What to do ▸ Using the listing below, print exactly everything from the line with "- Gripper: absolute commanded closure" down to the line with "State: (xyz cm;", both included, and nothing more.

Exercise data ▸
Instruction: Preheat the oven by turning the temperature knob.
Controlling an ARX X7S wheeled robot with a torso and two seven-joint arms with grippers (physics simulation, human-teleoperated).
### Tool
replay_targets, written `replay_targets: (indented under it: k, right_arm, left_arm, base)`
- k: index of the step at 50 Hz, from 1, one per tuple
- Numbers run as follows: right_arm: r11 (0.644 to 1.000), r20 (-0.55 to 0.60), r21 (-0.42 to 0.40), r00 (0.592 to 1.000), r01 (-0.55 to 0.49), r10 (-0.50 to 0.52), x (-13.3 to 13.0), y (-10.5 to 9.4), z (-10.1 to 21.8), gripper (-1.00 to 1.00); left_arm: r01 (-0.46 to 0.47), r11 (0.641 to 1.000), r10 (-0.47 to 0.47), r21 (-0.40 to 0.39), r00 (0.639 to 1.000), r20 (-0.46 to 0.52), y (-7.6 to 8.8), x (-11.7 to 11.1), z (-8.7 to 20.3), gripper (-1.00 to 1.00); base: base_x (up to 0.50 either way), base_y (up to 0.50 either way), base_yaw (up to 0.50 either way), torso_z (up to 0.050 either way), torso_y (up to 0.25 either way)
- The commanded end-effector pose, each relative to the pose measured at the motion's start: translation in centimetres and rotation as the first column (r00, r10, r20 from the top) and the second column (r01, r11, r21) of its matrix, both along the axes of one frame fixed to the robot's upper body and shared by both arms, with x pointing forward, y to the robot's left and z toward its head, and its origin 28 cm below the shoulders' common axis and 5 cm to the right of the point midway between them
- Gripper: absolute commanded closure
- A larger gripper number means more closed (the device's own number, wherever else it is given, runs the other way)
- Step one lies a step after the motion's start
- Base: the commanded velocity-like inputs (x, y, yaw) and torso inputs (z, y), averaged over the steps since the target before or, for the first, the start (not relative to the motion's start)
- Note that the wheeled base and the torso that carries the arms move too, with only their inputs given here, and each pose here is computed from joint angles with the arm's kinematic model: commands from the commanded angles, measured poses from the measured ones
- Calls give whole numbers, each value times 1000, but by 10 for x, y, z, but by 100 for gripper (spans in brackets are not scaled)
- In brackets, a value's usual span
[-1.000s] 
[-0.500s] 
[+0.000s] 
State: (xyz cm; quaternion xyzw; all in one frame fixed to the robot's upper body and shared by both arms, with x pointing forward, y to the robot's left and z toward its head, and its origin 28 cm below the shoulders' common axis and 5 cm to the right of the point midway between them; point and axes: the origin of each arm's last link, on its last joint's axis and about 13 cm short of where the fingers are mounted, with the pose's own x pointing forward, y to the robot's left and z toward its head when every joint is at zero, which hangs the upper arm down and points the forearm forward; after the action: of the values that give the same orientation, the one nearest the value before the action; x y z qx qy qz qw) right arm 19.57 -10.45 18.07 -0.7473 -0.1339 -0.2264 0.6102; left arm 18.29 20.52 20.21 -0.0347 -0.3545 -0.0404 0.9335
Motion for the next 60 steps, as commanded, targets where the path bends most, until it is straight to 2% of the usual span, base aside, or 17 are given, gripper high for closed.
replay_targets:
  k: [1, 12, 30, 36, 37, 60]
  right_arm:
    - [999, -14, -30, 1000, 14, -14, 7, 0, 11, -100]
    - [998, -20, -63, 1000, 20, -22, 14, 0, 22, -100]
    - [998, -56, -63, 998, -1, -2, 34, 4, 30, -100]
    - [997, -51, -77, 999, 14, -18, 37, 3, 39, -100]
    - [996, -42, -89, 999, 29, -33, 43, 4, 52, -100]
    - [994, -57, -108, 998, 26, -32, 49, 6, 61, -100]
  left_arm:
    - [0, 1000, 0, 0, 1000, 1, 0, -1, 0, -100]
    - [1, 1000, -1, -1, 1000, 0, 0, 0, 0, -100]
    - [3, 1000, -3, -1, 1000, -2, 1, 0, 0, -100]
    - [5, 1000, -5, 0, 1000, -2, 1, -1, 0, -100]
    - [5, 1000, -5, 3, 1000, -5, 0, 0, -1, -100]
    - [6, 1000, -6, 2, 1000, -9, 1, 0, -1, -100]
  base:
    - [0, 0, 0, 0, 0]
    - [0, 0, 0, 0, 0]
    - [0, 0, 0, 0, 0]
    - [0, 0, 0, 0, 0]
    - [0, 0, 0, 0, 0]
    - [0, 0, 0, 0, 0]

Expected answer ▸
- Gripper: absolute commanded closure
- A larger gripper number means more closed (the device's own number, wherever else it is given, runs the other way)
- Step one lies a step after the motion's start
- Base: the commanded velocity-like inputs (x, y, yaw) and torso inputs (z, y), averaged over the steps since the target before or, for the first, the start (not relative to the motion's start)
- Note that the wheeled base and the torso that carries the arms move too, with only their inputs given here, and each pose here is computed from joint angles with the arm's kinematic model: commands from the commanded angles, measured poses from the measured ones
- Calls give whole numbers, each value times 1000, but by 10 for x, y, z, but by 100 for gripper (spans in brackets are not scaled)
- In brackets, a value's usual span
[-1.000s] 
[-0.500s] 
[+0.000s] 
State: (xyz cm; quaternion xyzw; all in one frame fixed to the robot's upper body and shared by both arms, with x pointing forward, y to the robot's left and z toward its head, and its origin 28 cm below the shoulders' common axis and 5 cm to the right of the point midway between them; point and axes: the origin of each arm's last link, on its last joint's axis and about 13 cm short of where the fingers are mounted, with the pose's own x pointing forward, y to the robot's left and z toward its head when every joint is at zero, which hangs the upper arm down and points the forearm forward; after the action: of the values that give the same orientation, the one nearest the value before the action; x y z qx qy qz qw) right arm 19.57 -10.45 18.07 -0.7473 -0.1339 -0.2264 0.6102; left arm 18.29 20.52 20.21 -0.0347 -0.3545 -0.0404 0.9335

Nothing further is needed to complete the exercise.